Data segment =

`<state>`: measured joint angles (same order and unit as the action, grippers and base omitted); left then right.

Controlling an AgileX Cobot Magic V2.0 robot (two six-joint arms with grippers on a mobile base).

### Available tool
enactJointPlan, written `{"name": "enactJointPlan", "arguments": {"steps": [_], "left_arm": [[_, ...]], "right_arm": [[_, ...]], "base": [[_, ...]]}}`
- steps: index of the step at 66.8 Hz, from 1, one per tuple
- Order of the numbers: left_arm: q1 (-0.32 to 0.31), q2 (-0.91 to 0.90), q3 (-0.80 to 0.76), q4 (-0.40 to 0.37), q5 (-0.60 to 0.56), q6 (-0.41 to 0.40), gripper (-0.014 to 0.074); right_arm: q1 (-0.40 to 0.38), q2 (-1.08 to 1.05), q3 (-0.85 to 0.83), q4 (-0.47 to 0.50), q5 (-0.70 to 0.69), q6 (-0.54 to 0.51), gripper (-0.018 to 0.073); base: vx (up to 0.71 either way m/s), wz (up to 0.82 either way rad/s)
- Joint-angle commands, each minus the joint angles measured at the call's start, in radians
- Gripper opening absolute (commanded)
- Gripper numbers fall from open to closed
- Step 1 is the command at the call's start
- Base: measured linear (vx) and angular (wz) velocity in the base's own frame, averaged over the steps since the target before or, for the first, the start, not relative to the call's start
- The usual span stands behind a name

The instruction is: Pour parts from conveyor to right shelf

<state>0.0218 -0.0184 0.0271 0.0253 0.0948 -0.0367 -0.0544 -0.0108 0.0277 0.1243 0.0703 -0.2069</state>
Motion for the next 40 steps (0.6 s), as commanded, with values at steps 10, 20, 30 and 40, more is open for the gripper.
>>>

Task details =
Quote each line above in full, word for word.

Result for this exercise =
`<state>`: measured joint angles (same order and unit as the action, grippers and base omitted); left then right.

Controlling an AgileX Cobot Magic V2.0 robot (two six-joint arms with grippers on a mobile base).

### Available tool
enactJointPlan, written `{"name": "enactJointPlan", "arguments": {"steps": [_], "left_arm": [[_, ...]], "right_arm": [[_, ...]], "base": [[_, ...]]}}`
- steps: index of the step at 66.8 Hz, from 1, one per tuple
- Order of the numbers: left_arm: q1 (-0.32 to 0.31), q2 (-0.91 to 0.90), q3 (-0.80 to 0.76), q4 (-0.40 to 0.37), q5 (-0.60 to 0.56), q6 (-0.41 to 0.40), gripper (-0.014 to 0.074); right_arm: q1 (-0.40 to 0.38), q2 (-1.08 to 1.05), q3 (-0.85 to 0.83), q4 (-0.47 to 0.50), q5 (-0.70 to 0.69), q6 (-0.54 to 0.51), gripper (-0.018 to 0.073); base: vx (up to 0.71 either way m/s), wz (up to 0.82 either way rad/s)
- Joint-angle commands, each minus the joint angles measured at the call's start, in radians
- Gripper opening absolute (commanded)
- Gripper numbers fall from open to closed
- Step 1 is the command at the call's start
- Base: measured linear (vx) and angular (wz) velocity in the base's own frame, averaged over the steps since the target before or, for the first, the start, not relative to the call's start
- The usual span stands behind a name

The instruction is: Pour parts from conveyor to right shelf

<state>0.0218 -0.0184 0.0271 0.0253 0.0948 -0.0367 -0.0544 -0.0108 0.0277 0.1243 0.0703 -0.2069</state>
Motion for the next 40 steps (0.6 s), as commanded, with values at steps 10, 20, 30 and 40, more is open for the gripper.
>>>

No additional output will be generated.